> [Work task] Copy the lines below, beginning with the one that contains "A note to the class: place pin(s) on the right" and continuing through the final line, exactly as written and with no other lines.

> [Records]
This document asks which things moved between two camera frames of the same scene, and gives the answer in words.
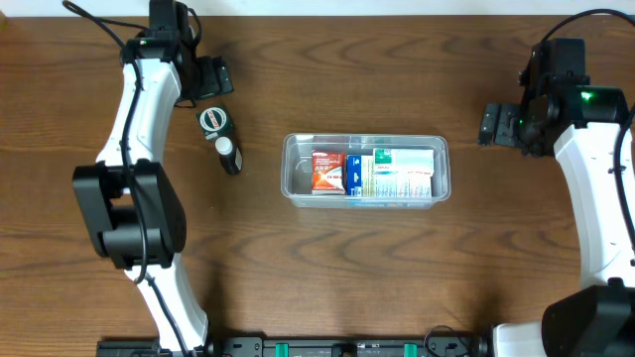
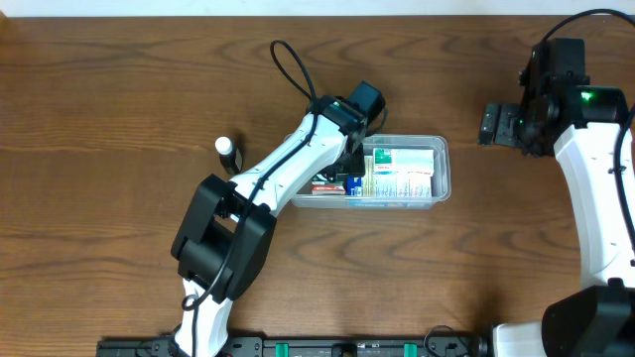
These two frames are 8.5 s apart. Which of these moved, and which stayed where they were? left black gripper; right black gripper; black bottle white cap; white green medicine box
Moved: left black gripper
Stayed: white green medicine box; black bottle white cap; right black gripper
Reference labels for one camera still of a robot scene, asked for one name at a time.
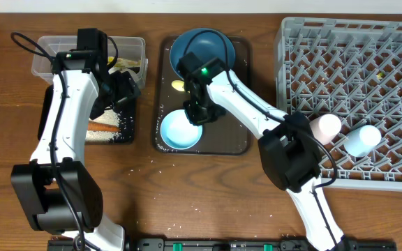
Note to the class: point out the black waste tray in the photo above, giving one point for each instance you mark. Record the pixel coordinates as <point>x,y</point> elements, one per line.
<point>127,114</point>

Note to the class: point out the light blue cup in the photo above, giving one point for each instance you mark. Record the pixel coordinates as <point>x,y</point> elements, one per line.
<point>361,141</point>

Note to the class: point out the light blue bowl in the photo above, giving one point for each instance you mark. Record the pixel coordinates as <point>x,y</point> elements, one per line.
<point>178,132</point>

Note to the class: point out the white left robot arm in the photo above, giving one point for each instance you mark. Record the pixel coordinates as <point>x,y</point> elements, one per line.
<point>55,190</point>

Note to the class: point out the yellow plastic spoon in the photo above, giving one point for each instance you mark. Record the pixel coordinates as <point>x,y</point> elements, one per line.
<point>178,85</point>

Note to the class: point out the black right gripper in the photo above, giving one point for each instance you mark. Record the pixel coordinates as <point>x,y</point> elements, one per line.
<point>199,113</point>

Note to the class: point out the orange carrot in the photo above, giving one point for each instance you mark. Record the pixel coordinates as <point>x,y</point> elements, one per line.
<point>102,127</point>

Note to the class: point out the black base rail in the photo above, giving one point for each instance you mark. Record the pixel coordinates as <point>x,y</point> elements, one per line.
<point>156,244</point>

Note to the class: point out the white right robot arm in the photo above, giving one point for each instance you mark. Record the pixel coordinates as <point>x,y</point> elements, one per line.
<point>289,152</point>

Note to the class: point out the wrapper trash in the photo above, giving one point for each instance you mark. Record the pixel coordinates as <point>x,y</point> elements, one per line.
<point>124,65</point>

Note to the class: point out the brown serving tray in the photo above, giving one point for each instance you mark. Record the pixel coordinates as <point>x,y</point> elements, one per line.
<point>226,136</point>

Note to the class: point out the clear plastic bin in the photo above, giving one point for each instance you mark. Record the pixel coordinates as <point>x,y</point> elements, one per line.
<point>132,48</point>

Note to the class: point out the grey dishwasher rack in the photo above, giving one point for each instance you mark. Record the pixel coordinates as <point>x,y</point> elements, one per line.
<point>353,69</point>

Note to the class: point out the dark blue plate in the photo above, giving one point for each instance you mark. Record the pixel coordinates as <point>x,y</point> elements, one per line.
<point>205,43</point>

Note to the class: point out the pink cup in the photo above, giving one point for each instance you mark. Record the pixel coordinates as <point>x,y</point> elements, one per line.
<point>325,128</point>

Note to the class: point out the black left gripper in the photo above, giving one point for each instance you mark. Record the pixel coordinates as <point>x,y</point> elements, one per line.
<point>118,93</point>

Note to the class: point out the white rice pile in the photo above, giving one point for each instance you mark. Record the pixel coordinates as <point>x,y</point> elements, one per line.
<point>109,117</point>

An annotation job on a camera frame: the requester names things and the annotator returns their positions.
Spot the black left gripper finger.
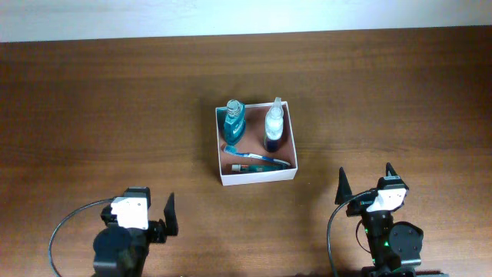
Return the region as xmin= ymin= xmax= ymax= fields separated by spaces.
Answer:
xmin=123 ymin=187 xmax=151 ymax=208
xmin=163 ymin=192 xmax=178 ymax=236

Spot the blue white toothbrush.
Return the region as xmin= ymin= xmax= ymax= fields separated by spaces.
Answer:
xmin=223 ymin=145 xmax=291 ymax=167

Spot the teal mouthwash bottle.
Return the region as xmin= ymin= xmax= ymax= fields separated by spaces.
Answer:
xmin=224 ymin=99 xmax=246 ymax=145

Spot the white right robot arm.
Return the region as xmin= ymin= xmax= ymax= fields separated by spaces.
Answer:
xmin=335 ymin=163 xmax=424 ymax=277

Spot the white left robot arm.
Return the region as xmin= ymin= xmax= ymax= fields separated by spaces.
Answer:
xmin=93 ymin=187 xmax=178 ymax=277

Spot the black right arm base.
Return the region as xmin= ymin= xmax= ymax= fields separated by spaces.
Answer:
xmin=361 ymin=267 xmax=450 ymax=277

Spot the clear spray bottle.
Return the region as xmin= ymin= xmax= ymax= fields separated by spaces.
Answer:
xmin=264 ymin=97 xmax=284 ymax=152

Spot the white cardboard box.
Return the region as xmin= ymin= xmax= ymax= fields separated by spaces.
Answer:
xmin=214 ymin=101 xmax=298 ymax=186

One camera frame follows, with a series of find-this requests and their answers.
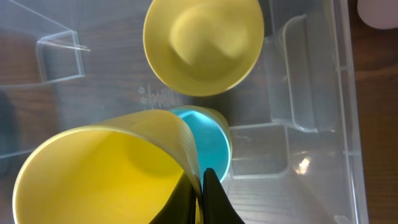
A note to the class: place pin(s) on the yellow cup back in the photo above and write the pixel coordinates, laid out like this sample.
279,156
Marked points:
120,170

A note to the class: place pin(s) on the light blue cup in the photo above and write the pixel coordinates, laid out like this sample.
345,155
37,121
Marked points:
211,144

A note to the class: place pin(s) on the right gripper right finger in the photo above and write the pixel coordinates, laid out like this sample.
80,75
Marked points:
217,209

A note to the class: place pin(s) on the clear plastic storage bin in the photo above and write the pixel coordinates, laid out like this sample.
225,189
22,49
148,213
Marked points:
293,120

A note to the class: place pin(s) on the yellow small bowl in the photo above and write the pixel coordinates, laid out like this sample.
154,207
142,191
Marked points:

> [Problem solution]
A note to the class: place pin(s) on the right gripper right finger in the photo above and write the pixel coordinates, laid out like this sample.
80,75
Marked points:
217,209

A note to the class: place pin(s) on the clear plastic storage bin in the photo above and write the pixel coordinates, laid out like this sample.
225,189
22,49
148,213
Marked points:
293,120

A note to the class: place pin(s) on the yellow small bowl in the photo above and write the pixel coordinates, laid out like this sample.
154,207
142,191
Marked points:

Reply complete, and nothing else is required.